Do I think I’ll never smoke weed again for the rest of my life? I’m not sure—and right now, that uncertainty actually feels okay. I’ve committed to myself that I won’t smoke for a year (10 months to go!), but after that, I don’t know whether I’ll be able to initiate a new relationship with cannabis or if I’ll simply have to keep going cold turkey for my own well-being.

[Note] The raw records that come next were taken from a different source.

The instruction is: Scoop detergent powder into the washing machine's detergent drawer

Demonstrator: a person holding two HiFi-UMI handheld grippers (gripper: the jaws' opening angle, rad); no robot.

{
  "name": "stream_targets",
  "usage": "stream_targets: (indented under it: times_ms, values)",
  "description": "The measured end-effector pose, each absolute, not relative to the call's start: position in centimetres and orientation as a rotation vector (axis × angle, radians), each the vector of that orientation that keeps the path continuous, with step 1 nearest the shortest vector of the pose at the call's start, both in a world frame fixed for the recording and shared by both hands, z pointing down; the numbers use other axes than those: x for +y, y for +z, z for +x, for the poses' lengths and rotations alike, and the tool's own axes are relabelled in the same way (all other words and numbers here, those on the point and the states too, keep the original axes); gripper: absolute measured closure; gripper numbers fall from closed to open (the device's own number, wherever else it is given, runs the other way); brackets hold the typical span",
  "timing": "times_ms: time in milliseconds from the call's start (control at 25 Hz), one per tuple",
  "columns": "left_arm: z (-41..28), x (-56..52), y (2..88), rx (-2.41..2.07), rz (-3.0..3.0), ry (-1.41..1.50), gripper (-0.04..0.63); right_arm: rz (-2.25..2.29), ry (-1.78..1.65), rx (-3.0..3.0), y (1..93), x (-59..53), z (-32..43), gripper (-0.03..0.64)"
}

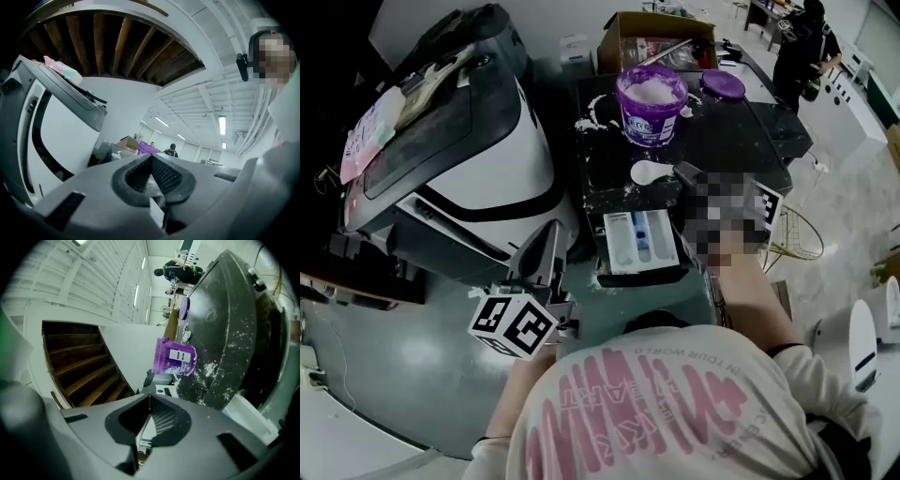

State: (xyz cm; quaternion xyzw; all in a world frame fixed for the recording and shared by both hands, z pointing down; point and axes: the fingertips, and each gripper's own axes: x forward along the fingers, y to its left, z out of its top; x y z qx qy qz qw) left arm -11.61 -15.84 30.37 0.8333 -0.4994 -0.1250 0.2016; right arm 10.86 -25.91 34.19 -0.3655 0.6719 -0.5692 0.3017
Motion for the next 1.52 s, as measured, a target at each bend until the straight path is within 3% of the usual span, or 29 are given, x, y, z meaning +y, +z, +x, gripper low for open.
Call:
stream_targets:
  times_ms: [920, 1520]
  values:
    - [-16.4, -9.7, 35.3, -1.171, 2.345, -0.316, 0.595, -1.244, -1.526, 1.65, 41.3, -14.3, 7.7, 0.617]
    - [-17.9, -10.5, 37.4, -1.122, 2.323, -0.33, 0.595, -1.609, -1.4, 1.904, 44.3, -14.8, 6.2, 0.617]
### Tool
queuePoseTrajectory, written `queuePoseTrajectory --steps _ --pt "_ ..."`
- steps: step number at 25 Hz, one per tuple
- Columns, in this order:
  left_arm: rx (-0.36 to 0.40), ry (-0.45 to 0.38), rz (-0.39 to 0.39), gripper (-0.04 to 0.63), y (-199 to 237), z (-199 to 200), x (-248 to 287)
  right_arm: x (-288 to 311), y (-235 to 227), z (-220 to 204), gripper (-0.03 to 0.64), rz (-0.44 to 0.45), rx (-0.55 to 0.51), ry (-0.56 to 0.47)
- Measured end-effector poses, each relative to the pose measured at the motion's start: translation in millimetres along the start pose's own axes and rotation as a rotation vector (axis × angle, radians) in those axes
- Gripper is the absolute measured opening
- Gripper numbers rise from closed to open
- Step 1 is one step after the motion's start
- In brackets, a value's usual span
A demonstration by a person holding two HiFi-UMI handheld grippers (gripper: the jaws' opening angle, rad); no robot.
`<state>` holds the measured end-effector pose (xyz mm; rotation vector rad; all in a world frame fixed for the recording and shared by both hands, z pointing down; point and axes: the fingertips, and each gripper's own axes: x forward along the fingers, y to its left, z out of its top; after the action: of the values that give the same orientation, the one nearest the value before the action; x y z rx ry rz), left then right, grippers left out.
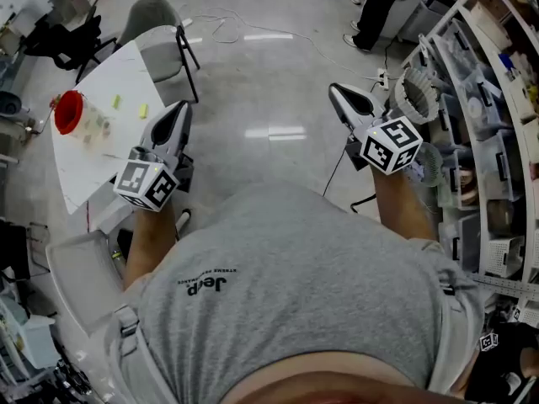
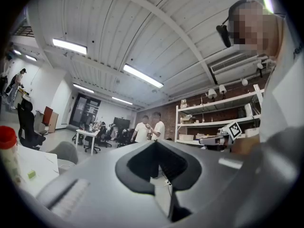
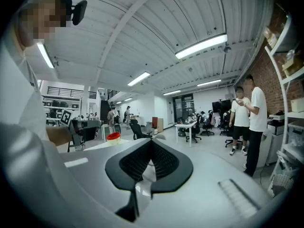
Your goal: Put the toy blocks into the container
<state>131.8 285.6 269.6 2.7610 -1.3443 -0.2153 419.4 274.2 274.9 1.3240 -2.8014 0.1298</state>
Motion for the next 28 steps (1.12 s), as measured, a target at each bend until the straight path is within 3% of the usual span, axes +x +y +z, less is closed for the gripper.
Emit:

Emma, 32, is currently a month into her third attempt to quit weed and shares my indecision but knows her limitations: “I wish I could have a healthier relationship with it, one where I could smoke socially with friends or unwind alone on my front stoop after a long day,” she admits. “But the truth is, at this point in my life, I can’t trust myself to keep that balance. As much as I wish it were different, I know I’m a better version of myself, for now, without it. And admitting that hasn’t been easy.”

I echo that sentiment wholeheartedly. It’s not easy, but for today—as we say in recovery—I think it’s right.